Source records

━━━━━━━━━━━━━━━━

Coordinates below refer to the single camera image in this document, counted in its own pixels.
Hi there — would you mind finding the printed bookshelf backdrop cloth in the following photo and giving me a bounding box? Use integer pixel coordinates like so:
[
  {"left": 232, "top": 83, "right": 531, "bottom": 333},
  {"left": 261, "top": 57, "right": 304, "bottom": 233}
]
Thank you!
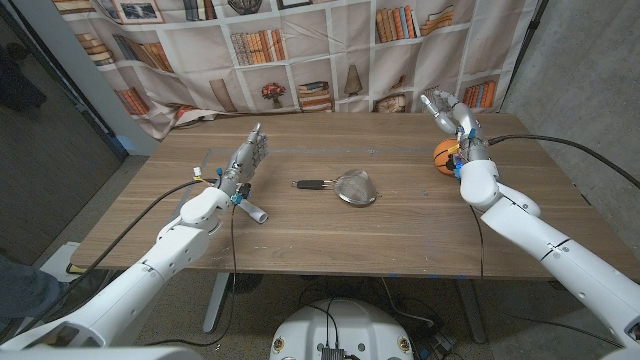
[{"left": 52, "top": 0, "right": 542, "bottom": 141}]

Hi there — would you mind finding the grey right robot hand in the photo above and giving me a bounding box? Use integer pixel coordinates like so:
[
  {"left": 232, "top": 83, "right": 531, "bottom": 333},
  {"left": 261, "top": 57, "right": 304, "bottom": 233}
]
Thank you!
[{"left": 420, "top": 89, "right": 492, "bottom": 164}]

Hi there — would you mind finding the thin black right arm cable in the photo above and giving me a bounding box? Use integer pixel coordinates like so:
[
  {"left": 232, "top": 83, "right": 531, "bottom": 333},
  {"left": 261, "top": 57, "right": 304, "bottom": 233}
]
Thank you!
[{"left": 468, "top": 203, "right": 625, "bottom": 348}]

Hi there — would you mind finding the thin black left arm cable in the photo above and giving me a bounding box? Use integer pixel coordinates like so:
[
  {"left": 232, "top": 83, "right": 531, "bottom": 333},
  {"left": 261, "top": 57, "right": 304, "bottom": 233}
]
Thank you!
[{"left": 142, "top": 202, "right": 240, "bottom": 348}]

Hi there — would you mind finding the grey table leg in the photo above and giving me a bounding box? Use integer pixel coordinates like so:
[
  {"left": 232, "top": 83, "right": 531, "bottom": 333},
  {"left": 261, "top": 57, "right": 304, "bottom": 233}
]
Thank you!
[{"left": 454, "top": 278, "right": 487, "bottom": 345}]

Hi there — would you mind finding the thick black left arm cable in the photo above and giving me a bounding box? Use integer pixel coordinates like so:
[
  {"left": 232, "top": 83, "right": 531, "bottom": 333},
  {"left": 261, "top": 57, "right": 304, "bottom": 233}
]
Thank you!
[{"left": 19, "top": 177, "right": 220, "bottom": 335}]

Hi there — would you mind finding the white table leg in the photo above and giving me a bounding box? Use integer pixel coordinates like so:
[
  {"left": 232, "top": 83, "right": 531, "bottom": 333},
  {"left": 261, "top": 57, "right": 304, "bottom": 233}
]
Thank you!
[{"left": 202, "top": 272, "right": 231, "bottom": 334}]

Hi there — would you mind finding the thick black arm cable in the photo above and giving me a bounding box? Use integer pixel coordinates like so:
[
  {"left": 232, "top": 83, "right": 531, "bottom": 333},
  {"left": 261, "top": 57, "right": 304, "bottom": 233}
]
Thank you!
[
  {"left": 487, "top": 133, "right": 640, "bottom": 191},
  {"left": 19, "top": 177, "right": 220, "bottom": 335}
]

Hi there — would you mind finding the metal mesh sieve black handle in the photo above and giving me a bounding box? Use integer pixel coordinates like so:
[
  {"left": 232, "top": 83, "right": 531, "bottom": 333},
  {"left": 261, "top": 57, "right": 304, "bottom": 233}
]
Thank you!
[{"left": 291, "top": 168, "right": 382, "bottom": 208}]

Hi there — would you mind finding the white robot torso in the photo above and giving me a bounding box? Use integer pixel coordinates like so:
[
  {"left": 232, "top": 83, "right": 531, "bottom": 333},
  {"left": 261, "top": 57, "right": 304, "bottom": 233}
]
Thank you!
[{"left": 268, "top": 298, "right": 415, "bottom": 360}]

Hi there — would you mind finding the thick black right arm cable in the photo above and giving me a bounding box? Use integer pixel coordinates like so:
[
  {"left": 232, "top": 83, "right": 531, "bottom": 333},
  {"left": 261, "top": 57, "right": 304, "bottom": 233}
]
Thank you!
[{"left": 487, "top": 133, "right": 640, "bottom": 191}]

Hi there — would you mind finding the grey power strip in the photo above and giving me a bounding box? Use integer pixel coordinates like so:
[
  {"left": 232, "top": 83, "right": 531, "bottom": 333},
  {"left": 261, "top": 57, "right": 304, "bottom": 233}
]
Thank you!
[{"left": 424, "top": 330, "right": 457, "bottom": 356}]

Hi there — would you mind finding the person's leg in blue jeans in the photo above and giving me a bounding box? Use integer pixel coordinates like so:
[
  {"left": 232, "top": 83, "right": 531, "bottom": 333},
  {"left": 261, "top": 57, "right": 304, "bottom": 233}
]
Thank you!
[{"left": 0, "top": 254, "right": 69, "bottom": 324}]

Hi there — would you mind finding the white floor cable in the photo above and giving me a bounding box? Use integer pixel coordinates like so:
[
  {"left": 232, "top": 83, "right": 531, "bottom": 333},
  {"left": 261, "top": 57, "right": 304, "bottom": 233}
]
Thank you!
[{"left": 380, "top": 277, "right": 435, "bottom": 327}]

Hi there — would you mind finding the short white plastic tube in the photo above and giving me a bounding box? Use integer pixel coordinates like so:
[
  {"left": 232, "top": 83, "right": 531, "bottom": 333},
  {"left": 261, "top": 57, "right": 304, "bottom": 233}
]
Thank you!
[{"left": 238, "top": 198, "right": 270, "bottom": 225}]

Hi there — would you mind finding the small orange basketball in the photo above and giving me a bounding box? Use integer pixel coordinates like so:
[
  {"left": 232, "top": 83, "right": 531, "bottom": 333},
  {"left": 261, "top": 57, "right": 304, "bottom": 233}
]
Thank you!
[{"left": 432, "top": 138, "right": 464, "bottom": 177}]

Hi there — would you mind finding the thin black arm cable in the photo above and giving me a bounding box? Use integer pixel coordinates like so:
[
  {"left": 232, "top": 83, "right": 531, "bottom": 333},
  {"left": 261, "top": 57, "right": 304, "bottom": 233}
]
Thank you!
[
  {"left": 142, "top": 202, "right": 240, "bottom": 348},
  {"left": 468, "top": 203, "right": 625, "bottom": 348}
]

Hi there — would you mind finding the black backdrop stand pole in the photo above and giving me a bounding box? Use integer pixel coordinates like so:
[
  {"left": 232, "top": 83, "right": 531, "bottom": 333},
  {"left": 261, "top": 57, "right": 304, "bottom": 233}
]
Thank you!
[{"left": 499, "top": 0, "right": 551, "bottom": 112}]

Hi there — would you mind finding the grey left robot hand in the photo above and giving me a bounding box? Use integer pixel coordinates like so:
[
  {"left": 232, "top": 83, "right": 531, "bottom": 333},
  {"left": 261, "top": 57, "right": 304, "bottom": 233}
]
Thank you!
[{"left": 215, "top": 122, "right": 270, "bottom": 197}]

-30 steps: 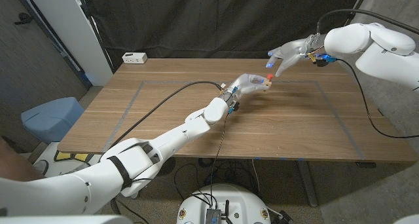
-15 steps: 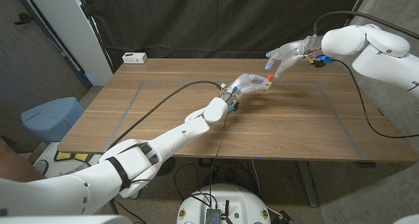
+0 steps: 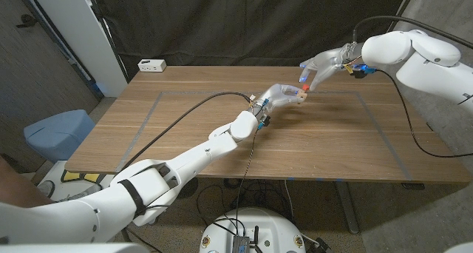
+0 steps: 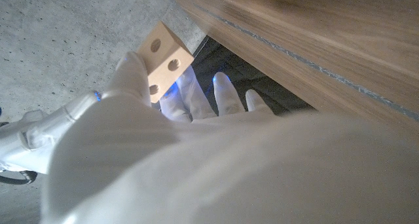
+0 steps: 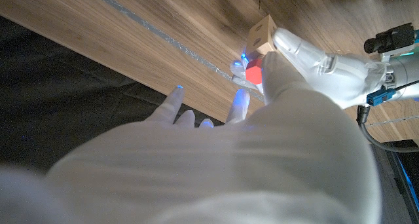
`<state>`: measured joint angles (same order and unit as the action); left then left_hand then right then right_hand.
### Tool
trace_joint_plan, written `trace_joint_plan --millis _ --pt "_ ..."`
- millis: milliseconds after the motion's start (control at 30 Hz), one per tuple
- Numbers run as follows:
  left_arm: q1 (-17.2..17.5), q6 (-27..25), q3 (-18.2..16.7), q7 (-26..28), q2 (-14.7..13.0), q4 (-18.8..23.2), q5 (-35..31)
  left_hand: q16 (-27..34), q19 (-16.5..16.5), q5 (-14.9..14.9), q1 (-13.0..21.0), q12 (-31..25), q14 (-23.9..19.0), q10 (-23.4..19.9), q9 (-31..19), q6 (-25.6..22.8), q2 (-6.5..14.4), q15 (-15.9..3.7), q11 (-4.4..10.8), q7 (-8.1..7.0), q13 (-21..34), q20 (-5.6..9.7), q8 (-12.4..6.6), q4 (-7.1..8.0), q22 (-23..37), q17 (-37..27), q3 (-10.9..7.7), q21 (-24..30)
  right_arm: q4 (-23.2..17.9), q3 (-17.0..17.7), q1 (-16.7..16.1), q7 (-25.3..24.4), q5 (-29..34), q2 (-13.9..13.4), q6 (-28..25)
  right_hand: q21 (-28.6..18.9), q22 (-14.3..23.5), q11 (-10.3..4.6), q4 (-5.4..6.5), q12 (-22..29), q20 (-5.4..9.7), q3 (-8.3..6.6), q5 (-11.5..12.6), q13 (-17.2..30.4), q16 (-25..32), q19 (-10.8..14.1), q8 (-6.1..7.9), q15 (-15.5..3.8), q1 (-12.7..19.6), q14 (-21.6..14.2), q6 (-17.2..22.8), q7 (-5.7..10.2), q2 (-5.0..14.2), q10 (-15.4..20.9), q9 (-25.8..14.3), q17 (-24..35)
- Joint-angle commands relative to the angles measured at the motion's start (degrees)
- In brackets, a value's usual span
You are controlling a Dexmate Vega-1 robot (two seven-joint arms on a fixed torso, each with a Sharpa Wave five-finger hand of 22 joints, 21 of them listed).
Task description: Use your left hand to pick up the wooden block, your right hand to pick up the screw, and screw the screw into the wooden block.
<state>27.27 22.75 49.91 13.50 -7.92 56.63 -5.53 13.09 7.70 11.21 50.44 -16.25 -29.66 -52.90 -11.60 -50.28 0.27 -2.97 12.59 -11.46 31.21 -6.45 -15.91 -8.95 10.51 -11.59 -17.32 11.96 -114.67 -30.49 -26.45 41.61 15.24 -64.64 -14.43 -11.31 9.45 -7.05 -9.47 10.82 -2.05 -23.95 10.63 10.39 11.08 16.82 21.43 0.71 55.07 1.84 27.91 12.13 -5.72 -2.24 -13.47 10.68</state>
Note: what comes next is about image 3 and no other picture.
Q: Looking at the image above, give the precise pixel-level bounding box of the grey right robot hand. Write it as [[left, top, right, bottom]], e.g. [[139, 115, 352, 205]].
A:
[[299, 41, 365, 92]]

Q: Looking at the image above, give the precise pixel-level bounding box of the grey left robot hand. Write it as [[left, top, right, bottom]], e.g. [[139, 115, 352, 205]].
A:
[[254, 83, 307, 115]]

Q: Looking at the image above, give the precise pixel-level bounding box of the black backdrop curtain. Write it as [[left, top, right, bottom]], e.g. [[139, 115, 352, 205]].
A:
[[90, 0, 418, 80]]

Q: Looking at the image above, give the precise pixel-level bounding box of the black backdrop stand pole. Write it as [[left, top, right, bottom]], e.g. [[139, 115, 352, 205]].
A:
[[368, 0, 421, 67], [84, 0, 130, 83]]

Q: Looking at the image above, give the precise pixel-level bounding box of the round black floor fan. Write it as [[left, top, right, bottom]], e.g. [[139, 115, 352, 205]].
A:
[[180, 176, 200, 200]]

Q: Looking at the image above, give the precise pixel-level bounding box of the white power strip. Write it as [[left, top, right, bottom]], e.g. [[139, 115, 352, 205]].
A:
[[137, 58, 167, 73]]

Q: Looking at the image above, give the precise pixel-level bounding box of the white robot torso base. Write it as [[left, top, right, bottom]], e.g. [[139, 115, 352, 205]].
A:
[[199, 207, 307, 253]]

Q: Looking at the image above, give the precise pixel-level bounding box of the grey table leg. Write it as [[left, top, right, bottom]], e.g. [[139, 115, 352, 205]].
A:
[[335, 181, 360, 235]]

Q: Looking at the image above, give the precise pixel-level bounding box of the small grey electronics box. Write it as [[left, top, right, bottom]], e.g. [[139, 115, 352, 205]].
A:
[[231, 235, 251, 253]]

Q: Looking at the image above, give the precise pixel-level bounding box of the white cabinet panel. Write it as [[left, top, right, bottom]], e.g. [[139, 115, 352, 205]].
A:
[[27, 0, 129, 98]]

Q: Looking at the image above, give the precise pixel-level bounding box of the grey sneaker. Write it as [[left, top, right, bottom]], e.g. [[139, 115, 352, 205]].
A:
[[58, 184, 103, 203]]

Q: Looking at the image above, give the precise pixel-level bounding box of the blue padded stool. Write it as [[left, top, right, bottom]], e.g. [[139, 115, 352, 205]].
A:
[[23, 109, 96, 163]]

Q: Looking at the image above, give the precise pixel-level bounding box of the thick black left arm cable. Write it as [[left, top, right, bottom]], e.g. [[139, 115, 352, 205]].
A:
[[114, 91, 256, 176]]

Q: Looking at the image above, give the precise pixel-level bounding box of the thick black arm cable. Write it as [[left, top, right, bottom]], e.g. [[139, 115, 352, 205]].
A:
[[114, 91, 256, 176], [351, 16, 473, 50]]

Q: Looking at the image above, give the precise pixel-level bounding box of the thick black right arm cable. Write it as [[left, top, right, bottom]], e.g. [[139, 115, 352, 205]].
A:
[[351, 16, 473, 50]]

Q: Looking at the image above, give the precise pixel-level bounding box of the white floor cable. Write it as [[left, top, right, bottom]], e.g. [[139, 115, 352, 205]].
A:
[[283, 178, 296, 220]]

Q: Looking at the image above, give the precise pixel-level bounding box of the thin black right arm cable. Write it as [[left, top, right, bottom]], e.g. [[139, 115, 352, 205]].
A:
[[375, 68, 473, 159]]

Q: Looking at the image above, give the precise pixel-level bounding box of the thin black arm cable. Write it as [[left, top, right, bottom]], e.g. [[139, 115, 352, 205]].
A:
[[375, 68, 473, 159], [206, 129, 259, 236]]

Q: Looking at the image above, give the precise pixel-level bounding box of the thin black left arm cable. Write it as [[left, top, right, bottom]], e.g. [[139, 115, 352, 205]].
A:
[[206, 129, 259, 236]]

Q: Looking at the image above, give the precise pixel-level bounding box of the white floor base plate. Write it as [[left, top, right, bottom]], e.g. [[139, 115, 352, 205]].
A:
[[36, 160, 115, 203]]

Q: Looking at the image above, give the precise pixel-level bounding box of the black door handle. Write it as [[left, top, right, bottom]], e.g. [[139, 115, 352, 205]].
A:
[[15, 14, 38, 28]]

━━━━━━━━━━━━━━━━

▸ Exercise details:
Return all lines in the data that include the word "start".

▸ Problem solution:
- millis: milliseconds after the motion's start (control at 30 Hz), one per tuple
- Joint-angle commands relative to the angles measured at the motion's start (degrees)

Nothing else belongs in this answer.